She could do this now without a single pang of jealousy, for she was a
sensible girl, and after a night and a day of heaviness, and a vague
sense of disappointment, she had sung as merrily as ever, and no one was
more interested in the arrival of Richard's bride than she, from the
time when Richard started eastward for her. Between herself and her
mother there had been a long, confidential conversation, touching Mrs.
Markham's ways and the best means of circumventing them, so that the new
wife might not be utterly crushed with homesickness and surprise when
she first arrived. No one could manage Mrs. Markham as well as Melinda,
and it was owing to her influence wholly that the large, pleasant
chamber, which had been Richard's ever since he became a growing man,
was renovated and improved until it presented a very inviting
appearance. The rag carpet which for years had done duty, and bore many
traces of Richard's muddy boots, had been exchanged for a new
ingrain--not very pretty in design, or very stylish either, but
possessing the merit of being fresh and clean. To get the carpet Melinda
had labored assiduously, and had enlisted all three of the brothers,
James, and John, and Andy in the cause before the economical mother
consented to the purchase. The rag carpet, if cleaned and mended, was as
good as ever, she insisted; and even if it were not, she could put on
one that had not seen so much actual service. It was Andy who finally
decided her to indulge in the extravagance urged by Melinda Jones. There
were reasons why Andy was very near to his mother's heart, and when he
offered to sell his brown pony, which he loved as he did his eyes, his
mother yielded the point, and taking with her both Mrs. Jones and
Melinda, went to Camden, and sat two mortal hours upon rolls of
carpeting while she decided which to take.
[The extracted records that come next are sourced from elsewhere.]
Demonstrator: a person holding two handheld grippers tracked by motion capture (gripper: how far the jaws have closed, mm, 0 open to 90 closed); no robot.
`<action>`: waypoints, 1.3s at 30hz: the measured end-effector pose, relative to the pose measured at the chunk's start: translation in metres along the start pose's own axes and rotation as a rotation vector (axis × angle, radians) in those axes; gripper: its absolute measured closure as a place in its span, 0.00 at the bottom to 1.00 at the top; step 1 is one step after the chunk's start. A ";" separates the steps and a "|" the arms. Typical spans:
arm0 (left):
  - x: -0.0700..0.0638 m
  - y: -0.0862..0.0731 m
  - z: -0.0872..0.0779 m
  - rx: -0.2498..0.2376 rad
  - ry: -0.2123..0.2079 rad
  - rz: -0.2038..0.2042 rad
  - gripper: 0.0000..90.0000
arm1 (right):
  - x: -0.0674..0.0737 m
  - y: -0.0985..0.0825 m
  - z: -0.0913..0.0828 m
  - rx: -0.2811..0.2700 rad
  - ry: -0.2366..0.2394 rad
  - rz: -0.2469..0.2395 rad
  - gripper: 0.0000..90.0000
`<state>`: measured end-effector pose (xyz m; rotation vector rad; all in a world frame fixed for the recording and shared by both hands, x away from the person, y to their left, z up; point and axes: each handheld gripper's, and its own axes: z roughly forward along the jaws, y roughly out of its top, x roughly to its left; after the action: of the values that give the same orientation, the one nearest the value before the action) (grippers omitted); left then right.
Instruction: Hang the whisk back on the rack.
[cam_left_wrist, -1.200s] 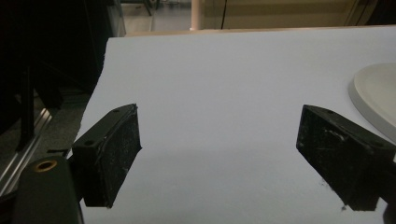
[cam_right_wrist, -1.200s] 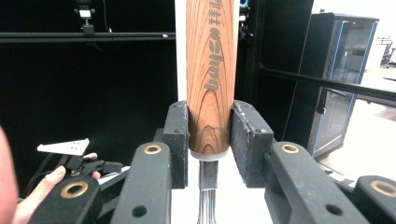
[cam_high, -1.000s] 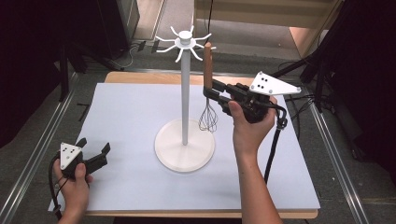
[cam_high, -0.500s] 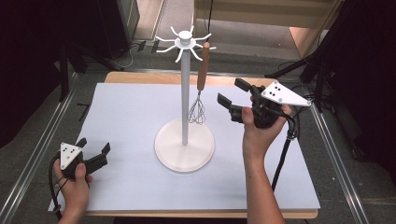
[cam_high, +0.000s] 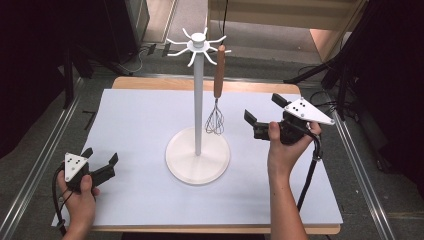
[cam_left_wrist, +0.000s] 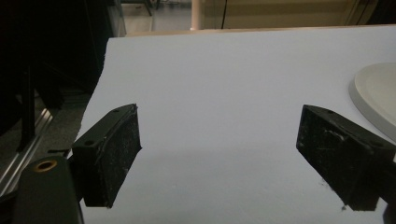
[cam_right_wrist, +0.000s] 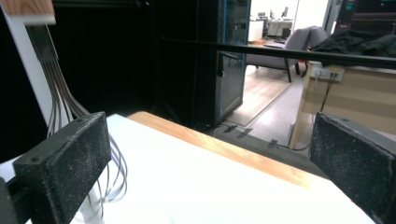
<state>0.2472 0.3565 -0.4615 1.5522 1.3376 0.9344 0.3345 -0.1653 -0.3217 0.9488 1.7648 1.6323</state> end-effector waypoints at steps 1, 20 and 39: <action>0.000 0.000 0.000 0.000 0.000 0.000 0.16 | -0.001 -0.002 0.000 0.002 -0.006 -0.001 0.00; 0.000 0.000 0.000 0.002 0.001 0.002 0.16 | -0.023 -0.048 -0.009 0.100 -0.037 0.022 0.00; 0.000 0.000 0.000 0.003 0.002 0.002 0.16 | -0.039 -0.099 -0.013 0.233 -0.071 0.030 0.00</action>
<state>0.2470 0.3560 -0.4615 1.5557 1.3393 0.9358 0.3351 -0.2059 -0.4210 1.1287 1.9289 1.4129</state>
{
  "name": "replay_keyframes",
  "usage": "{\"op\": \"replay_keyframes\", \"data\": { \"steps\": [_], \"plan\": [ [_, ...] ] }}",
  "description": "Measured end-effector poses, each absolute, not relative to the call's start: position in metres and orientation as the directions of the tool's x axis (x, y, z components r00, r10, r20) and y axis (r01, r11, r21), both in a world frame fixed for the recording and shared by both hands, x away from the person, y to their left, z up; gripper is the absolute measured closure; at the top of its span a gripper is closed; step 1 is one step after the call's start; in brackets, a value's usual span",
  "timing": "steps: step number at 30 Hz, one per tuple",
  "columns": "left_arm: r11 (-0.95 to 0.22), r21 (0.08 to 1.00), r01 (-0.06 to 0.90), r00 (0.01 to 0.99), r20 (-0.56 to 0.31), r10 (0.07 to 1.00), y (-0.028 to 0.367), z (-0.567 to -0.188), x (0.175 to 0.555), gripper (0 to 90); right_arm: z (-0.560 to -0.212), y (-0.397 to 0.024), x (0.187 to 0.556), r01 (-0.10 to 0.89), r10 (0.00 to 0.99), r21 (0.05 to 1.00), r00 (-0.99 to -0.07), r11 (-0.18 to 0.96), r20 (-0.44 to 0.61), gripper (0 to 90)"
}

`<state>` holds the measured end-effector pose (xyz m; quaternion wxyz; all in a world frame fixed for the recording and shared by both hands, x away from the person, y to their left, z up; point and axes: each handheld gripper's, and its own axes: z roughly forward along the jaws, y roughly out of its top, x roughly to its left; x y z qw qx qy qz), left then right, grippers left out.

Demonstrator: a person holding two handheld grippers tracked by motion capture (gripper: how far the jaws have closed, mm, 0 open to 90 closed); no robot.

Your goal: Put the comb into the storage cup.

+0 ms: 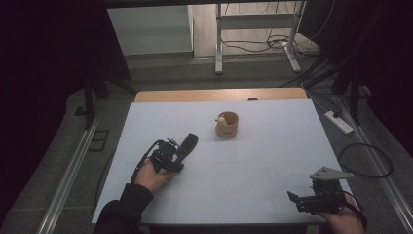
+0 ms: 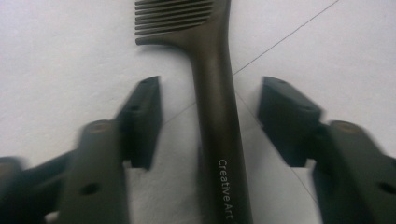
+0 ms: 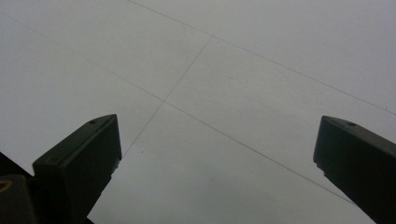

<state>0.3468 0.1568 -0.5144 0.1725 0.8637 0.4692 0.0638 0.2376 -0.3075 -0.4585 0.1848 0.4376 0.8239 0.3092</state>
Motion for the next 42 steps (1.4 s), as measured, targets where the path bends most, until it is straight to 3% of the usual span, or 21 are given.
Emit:
{"op": "replay_keyframes", "data": {
  "steps": [6,16,42],
  "plan": [
    [-0.489,0.358,0.795,0.542,-0.06,0.838,0.158,-0.513,0.346,71.5,-0.459,-0.307,0.237,0.605,0.834,0.671,-0.55,0.428,-0.036,0.9],
    [-0.442,0.373,0.816,0.518,-0.13,0.846,0.166,-0.514,0.348,72.1,-0.458,-0.307,0.237,0.604,0.834,0.672,-0.551,0.428,-0.037,1.0],
    [-0.437,0.502,0.746,0.563,-0.125,0.817,0.179,-0.495,0.335,72.1,-0.458,-0.307,0.237,0.601,0.833,0.674,-0.552,0.429,-0.037,1.1]
  ]
}}
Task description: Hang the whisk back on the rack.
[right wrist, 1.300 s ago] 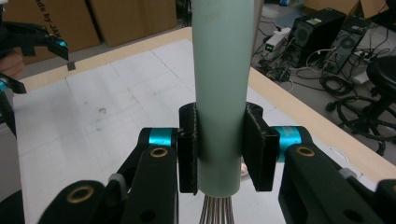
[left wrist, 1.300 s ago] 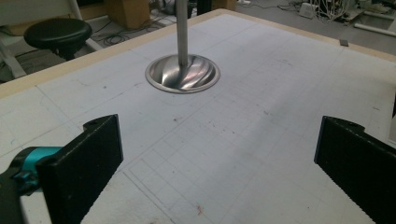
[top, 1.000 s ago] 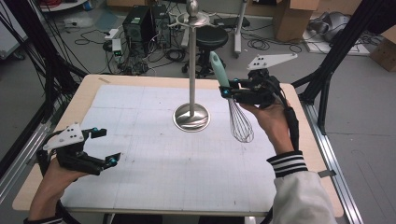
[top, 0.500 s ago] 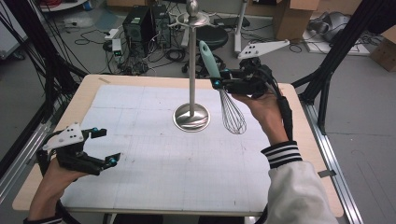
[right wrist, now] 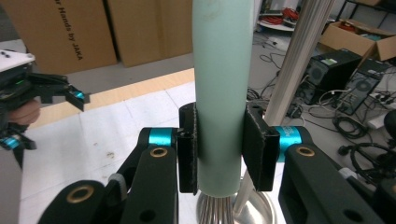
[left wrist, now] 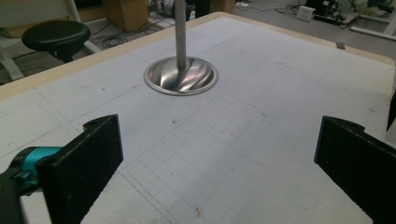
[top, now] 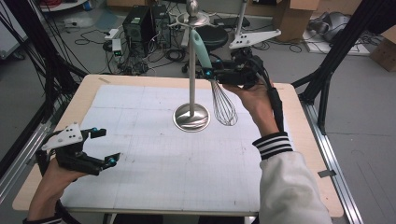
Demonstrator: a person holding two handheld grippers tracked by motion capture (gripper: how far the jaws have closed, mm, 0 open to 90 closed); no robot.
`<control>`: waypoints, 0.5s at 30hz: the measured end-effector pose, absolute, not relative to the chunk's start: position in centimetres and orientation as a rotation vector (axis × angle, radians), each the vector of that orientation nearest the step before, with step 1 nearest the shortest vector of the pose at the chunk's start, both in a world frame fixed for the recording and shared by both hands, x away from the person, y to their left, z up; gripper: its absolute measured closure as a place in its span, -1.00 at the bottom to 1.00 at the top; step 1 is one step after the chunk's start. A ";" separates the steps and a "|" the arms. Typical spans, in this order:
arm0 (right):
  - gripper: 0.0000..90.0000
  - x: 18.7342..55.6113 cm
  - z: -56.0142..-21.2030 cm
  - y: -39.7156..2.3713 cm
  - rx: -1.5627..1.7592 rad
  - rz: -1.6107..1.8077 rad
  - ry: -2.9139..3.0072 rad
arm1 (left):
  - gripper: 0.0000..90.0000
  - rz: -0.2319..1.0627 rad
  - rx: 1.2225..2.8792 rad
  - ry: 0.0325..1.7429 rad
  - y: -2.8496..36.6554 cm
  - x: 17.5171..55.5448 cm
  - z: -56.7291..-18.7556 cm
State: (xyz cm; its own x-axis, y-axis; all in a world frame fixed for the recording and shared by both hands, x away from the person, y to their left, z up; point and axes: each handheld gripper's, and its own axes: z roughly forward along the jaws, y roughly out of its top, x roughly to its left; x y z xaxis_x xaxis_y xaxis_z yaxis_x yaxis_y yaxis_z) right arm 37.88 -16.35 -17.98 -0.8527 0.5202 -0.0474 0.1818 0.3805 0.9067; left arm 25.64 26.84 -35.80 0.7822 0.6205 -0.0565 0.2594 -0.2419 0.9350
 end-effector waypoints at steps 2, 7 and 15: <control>0.54 38.0 -17.9 -16.1 0.614 1.446 2.316 | -0.96 0.391 1.825 0.678 26.8 25.7 -35.8; 0.54 38.4 -17.9 -15.7 0.620 1.427 2.300 | -0.96 0.390 1.829 0.673 26.8 25.7 -35.8; 0.54 38.8 -17.9 -15.9 0.630 1.437 2.276 | -0.96 0.387 1.830 0.674 26.8 25.7 -35.9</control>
State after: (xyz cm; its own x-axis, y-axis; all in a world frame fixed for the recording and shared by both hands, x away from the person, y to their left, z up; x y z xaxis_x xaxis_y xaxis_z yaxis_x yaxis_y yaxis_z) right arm 38.77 -15.88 -17.94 -0.8296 0.5533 -0.0745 0.1706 0.3783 0.9098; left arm 25.72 26.80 -35.86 0.7852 0.6166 -0.0579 0.2602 -0.2436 0.9343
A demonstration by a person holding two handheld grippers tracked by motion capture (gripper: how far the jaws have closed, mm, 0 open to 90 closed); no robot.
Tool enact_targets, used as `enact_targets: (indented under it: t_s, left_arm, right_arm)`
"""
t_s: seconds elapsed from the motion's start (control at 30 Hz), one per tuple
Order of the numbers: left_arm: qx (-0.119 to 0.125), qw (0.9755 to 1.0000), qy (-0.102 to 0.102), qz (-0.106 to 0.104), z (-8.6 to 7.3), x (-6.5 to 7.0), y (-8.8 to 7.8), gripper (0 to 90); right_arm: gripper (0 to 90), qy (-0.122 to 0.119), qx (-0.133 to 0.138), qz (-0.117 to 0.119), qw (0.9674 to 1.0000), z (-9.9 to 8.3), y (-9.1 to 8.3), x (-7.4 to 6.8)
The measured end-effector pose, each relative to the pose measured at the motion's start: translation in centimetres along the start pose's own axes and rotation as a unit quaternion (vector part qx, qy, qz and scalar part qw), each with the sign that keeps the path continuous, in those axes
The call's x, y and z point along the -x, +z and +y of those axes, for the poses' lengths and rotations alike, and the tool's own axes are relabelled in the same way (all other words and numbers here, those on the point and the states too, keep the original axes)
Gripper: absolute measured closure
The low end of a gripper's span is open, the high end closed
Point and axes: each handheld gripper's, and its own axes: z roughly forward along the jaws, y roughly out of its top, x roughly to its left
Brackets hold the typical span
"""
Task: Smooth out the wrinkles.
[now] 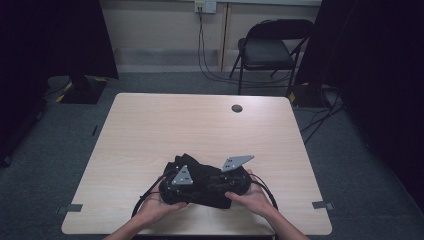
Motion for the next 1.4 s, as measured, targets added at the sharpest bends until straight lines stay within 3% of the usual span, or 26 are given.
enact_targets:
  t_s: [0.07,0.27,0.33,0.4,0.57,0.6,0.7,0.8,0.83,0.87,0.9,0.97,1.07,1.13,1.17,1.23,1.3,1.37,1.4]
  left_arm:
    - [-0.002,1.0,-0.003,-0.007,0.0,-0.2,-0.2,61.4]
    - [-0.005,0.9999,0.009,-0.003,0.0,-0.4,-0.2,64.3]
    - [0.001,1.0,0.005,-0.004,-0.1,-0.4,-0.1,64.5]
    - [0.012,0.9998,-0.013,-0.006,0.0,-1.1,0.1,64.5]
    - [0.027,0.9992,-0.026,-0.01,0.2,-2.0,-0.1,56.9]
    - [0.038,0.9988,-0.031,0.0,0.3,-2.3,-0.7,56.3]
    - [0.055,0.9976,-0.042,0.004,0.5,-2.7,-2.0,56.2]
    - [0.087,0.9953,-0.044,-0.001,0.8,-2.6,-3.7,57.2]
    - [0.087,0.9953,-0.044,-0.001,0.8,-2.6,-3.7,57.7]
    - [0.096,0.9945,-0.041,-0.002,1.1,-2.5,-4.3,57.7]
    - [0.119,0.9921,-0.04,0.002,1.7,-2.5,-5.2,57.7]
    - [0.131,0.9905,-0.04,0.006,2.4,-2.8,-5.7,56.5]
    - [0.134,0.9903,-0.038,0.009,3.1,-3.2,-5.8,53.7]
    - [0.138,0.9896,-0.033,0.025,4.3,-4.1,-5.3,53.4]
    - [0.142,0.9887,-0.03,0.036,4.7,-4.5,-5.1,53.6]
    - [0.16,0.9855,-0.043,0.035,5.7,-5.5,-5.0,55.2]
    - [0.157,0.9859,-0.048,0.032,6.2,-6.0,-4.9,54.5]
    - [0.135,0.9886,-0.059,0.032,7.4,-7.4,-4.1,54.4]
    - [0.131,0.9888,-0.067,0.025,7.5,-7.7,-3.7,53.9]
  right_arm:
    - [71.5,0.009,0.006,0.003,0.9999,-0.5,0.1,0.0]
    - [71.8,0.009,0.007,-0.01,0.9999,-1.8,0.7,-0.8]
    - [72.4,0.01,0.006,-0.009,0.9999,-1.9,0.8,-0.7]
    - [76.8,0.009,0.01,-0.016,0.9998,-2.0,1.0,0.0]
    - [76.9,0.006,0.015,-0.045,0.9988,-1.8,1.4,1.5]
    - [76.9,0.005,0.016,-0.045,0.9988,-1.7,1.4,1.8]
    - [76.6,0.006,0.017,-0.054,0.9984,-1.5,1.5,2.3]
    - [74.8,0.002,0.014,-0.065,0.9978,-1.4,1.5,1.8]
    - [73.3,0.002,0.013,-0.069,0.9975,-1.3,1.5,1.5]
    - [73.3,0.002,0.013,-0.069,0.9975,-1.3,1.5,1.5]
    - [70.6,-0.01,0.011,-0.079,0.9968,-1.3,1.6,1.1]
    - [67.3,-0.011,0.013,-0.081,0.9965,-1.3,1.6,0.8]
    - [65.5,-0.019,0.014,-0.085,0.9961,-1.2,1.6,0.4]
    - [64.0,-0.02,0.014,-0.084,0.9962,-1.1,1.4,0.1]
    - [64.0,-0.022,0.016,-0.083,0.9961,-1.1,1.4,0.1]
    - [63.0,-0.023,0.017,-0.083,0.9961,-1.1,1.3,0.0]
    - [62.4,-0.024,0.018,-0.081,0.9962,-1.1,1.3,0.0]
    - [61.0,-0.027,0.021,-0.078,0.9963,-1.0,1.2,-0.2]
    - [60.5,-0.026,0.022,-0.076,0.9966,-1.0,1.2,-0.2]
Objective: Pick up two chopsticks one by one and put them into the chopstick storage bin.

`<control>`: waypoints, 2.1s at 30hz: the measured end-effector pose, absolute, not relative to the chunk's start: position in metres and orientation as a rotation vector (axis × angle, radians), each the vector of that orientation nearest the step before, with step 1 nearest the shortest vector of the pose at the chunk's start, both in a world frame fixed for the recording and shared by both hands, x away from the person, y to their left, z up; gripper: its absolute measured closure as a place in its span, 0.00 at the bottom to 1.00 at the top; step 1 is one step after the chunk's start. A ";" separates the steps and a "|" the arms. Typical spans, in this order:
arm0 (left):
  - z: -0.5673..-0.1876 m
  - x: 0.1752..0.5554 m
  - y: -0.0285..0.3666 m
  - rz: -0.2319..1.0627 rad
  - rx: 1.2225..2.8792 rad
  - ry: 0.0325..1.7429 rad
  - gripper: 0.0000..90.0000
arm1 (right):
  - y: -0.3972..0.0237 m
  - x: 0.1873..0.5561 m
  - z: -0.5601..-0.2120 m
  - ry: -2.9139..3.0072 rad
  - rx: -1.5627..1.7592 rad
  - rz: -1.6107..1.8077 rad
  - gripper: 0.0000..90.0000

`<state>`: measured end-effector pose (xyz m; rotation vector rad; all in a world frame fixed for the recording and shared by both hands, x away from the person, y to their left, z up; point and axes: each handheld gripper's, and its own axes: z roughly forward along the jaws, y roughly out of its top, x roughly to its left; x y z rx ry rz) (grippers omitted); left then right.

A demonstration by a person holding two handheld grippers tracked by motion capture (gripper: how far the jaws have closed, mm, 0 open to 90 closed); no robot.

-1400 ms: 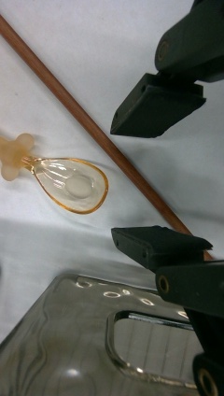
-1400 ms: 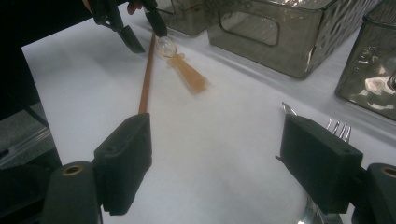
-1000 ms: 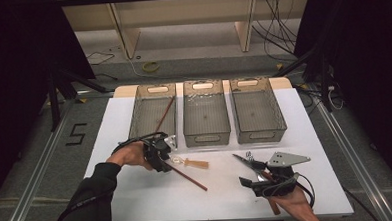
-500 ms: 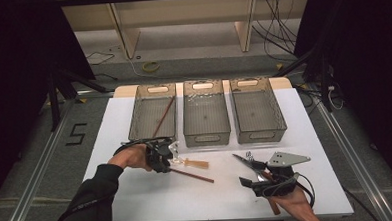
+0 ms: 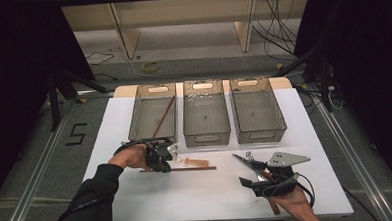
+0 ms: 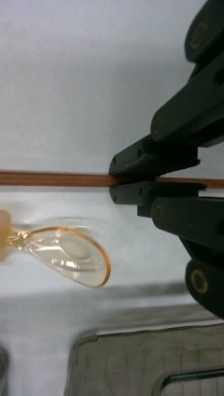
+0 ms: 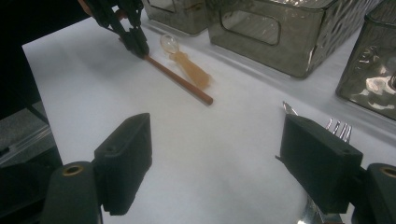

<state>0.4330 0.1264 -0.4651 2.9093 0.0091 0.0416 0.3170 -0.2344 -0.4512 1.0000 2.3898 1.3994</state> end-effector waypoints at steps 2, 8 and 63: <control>-0.465 0.432 0.127 0.050 2.903 0.006 0.93 | -0.234 0.317 -0.451 2.389 1.001 1.400 0.29; -0.463 0.429 0.130 0.054 2.879 -0.008 0.93 | -0.235 0.317 -0.451 2.389 1.003 1.398 0.29; -0.363 0.490 0.186 0.344 2.247 0.831 0.93 | -0.235 0.317 -0.451 2.384 1.005 1.403 0.29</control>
Mrs. Markham was not stingy with regard to her table; that was always
loaded with the choicest of everything, while many a poor family blessed
her as an angel. But the articles she ate were mostly the products of
their large, well-cultivated farm; they did not cost money directly out
of her hand, and it was the money she disliked parting with, so she
talked and dickered, and beat the Camden merchant down five cents on a
yard, and made him cut it a little short, to save a waste, and made him
throw in the thread and binding and swear when she was gone, wondering
who "the stingy old woman was." And yet the very day after her return
from Camden "the stingy old woman" had sent to her minister a loaf of
bread and a pail of butter, and to a poor sick woman, who lived in a
leaky cabin off in the prairie, a nice, warm blanket for her bed, with a
basket of delicacies to tempt her capricious appetite.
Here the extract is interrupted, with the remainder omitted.